Bartholomew was inducted into the Rock Hall as a non-performer in 1991, five years after his protégé and partner Fats Domino joined its initial class of honorees. In 2010, the Rock Hall dedicated its annual American Music Masters celebration to both men, the first time it had so acknowledged a creative collaboration of that nature. But the “non-performer” label had stung, Bartholomew told UPI’s Swenson back in ’88 – and perhaps for good reason. His legacy as a musician and bandleader was inextricable from his influence as an architect of American music. In the late ’40s “the Dave Bartholomew Band was the band in the city as far as rhythm and blues was concerned,” sax player Alvin “Red” Tyler explained to Broven.
It’s true that by the time rock and roll was here to stay, Bartholomew was too busy writing and producing to work much with his own horn. “He had reached a level that other people wouldn’t call Dave up and say ‘Hey, man, do you want to make up a session?’ ” Tyler told Broven. “…because he would probably say ‘No, man, I don’t have time.’ ” But the sides he did record for himself in the ’50s were masterful and diverse, from the clattering Caribbean rhythms of “Shrimp and Gumbo” to the goofy novelty “My Ding-A-Ling” (which Chuck Berry unearthed for a 1972 hit) to the singular grinding blues “The Monkey Speaks His Mind,” a strange fable that questions whether humans, with all their sin, are truly superior among the primates, and which showcases his bellowing, stentorian baritone. (Elvis Costello paid tribute to the tune on his 2004 album The Delivery Man, name-checking Bartholomew on the track “Monkey to Man.”)
Ears open and eye perennially on the bottom line, Bartholomew, who appeared in his first rap video – a song called “Born in the Country,” a collaboration with his son, New Orleans hip-hop producer Don B and grandson, the rapper Supa Dezzy – in 2011, stayed up to date on the successes of New Orleans artists well into the 21st century, no matter the genre.
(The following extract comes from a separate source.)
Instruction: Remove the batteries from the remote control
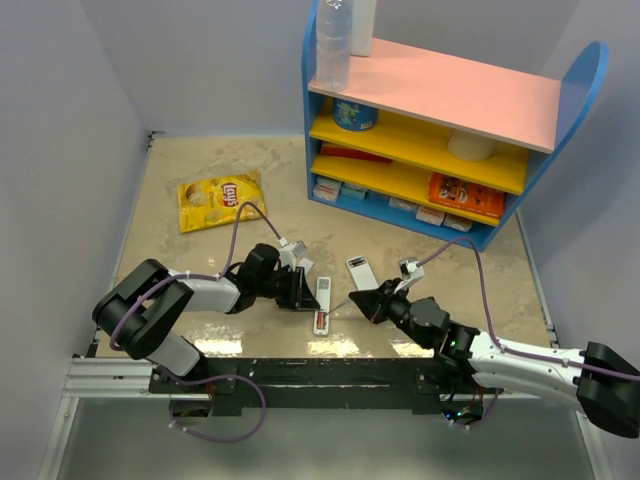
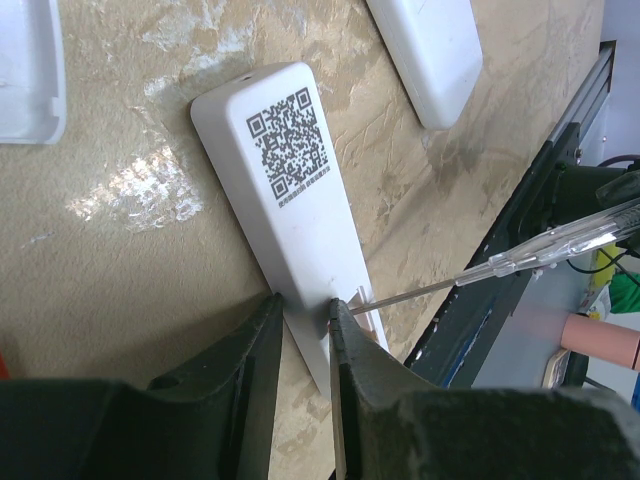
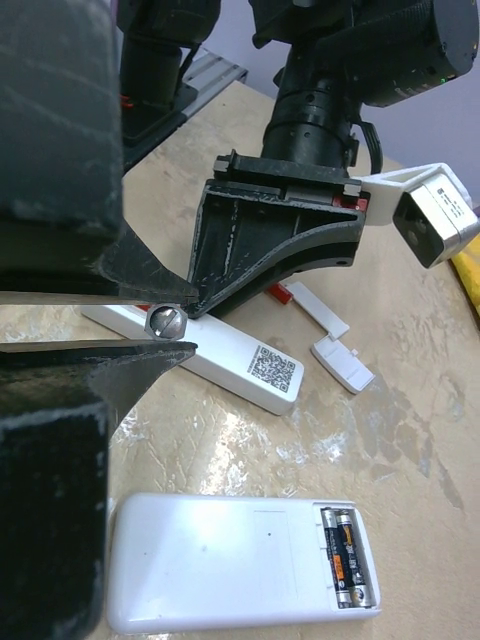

During an interview on New Orleans’ community radio station WWOZ in 2008, the DJ attempted to flatter him – misguidedly, as it turned out – by suggesting that the latest generation of local stars, like Lil Wayne, didn’t measure up to the work of Bartholomew’s generation. Listeners could practically hear Bartholomew’s eyes widen in disdain as he informed the jockey that his fellow New Orleanian had sold millions of copies; he knew exactly how many singles the younger artist had on the Billboard charts that very week.